### [Exercise brief]
Once you find the line with "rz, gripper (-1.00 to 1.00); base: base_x" in the entries below, print it and each line after it up to and including the line with "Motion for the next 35", exactly, without pictures.

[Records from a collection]
##############################

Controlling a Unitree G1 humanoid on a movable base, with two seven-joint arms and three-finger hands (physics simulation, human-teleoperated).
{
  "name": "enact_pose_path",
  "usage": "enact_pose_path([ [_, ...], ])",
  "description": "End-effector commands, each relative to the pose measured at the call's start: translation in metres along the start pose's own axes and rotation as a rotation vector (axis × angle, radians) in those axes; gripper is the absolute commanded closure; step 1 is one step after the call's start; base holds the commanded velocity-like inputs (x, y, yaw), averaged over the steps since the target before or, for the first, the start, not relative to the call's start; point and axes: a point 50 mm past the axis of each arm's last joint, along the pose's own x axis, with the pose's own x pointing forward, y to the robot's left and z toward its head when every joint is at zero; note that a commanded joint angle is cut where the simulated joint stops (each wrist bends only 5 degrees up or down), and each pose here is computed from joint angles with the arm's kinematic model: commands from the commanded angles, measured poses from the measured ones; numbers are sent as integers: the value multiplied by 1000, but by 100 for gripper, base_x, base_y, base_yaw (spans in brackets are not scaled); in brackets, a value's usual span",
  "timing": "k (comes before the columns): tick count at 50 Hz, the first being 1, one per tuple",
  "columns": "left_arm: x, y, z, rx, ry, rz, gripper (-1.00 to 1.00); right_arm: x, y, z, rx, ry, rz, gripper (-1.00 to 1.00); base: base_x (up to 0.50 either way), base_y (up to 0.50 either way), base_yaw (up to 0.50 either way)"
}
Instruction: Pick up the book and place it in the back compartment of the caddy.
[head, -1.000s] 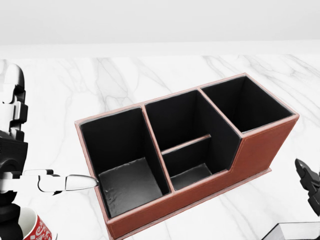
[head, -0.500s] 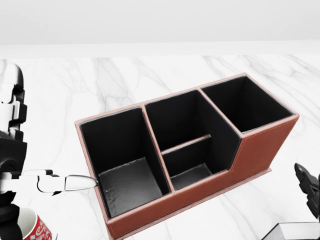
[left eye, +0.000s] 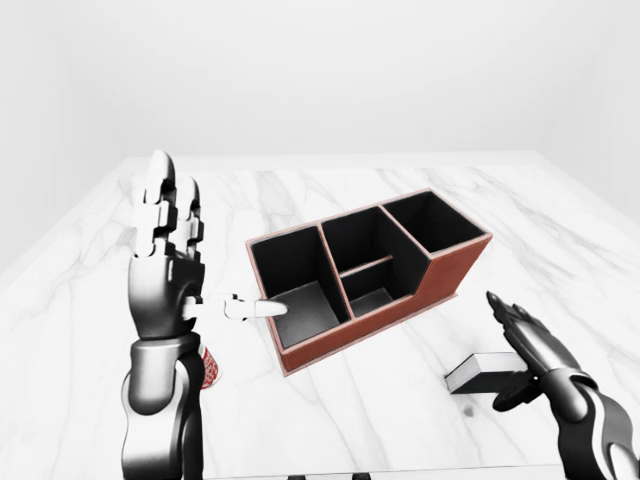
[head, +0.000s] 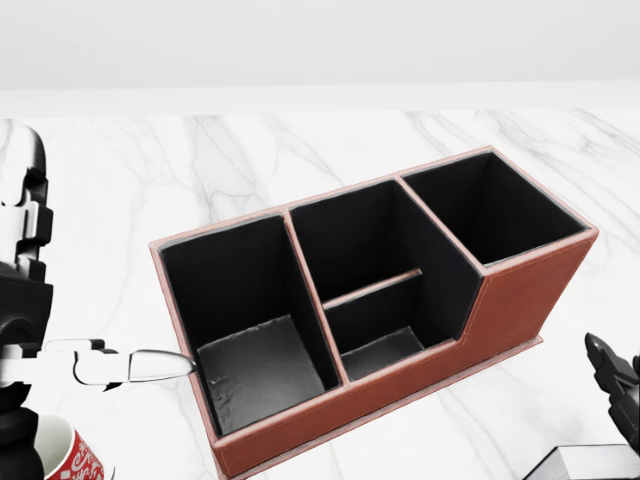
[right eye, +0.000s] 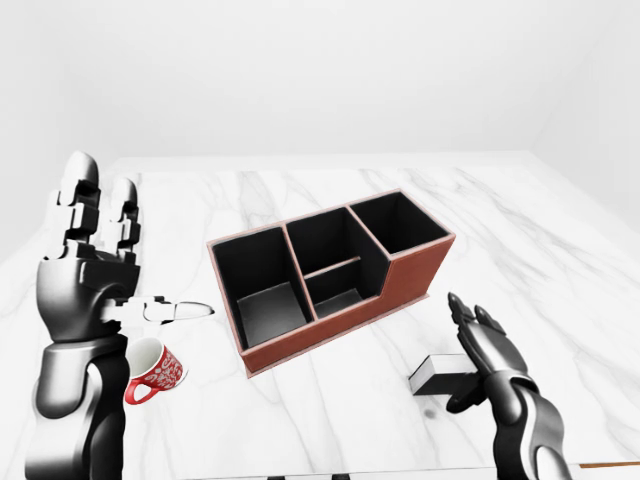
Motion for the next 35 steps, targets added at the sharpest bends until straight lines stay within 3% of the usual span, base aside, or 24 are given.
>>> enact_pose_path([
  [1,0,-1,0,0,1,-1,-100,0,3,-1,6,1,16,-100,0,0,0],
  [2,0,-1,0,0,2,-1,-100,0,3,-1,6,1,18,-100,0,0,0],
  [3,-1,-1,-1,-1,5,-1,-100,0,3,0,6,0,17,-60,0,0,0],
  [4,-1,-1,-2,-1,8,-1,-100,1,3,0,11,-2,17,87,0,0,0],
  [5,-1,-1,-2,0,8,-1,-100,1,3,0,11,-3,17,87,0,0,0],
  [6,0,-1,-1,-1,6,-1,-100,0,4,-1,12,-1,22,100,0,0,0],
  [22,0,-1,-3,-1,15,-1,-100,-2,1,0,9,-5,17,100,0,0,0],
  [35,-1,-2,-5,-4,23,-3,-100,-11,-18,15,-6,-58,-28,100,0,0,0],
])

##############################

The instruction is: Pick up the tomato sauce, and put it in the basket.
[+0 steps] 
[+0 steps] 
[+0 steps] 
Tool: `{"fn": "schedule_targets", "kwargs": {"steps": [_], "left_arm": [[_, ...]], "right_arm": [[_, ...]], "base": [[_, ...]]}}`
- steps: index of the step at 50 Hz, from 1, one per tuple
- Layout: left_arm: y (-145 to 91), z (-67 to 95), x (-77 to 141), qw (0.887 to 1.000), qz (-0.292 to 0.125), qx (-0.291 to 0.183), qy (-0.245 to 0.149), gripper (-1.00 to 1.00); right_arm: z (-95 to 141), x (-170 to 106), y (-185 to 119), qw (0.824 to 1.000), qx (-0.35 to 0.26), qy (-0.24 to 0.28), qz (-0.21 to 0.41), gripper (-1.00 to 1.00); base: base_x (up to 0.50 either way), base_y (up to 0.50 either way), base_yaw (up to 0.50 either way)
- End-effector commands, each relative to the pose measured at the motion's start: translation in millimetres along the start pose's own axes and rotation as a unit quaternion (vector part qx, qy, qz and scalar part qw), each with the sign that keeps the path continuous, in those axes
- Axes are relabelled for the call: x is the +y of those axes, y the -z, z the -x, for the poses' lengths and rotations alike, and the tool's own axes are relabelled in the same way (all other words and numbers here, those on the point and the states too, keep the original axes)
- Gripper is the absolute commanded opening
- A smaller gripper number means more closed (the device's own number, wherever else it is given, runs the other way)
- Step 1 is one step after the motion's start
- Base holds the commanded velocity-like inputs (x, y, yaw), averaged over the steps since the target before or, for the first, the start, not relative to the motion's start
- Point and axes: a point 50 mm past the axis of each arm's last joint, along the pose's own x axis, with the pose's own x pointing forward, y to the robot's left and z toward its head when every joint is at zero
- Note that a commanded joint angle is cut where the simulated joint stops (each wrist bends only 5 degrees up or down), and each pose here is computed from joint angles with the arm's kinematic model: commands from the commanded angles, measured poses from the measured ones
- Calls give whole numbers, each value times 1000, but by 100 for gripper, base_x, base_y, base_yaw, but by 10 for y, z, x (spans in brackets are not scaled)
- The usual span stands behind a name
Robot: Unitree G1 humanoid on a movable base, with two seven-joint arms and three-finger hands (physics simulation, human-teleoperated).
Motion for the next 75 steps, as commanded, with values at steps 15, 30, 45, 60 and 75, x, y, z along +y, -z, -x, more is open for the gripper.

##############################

### [Your response]
  "columns": "left_arm: x, y, z, rx, ry, rz, gripper (-1.00 to 1.00); right_arm: x, y, z, rx, ry, rz, gripper (-1.00 to 1.00); base: base_x (up to 0.50 either way), base_y (up to 0.50 either way), base_yaw (up to 0.50 either way)"
}
Instruction: Pick up the book and place it in the back compartment of the caddy.
[head, -1.000s] 
[head, -0.500s] 
[left eye, +0.000s] 
[head, +0.000s] 
[right eye, +0.000s] 
Motion for the next 35 steps, targets added at the sharpest bends until straight lines stay within 3% of the usual span, base aside, or 24 are given.

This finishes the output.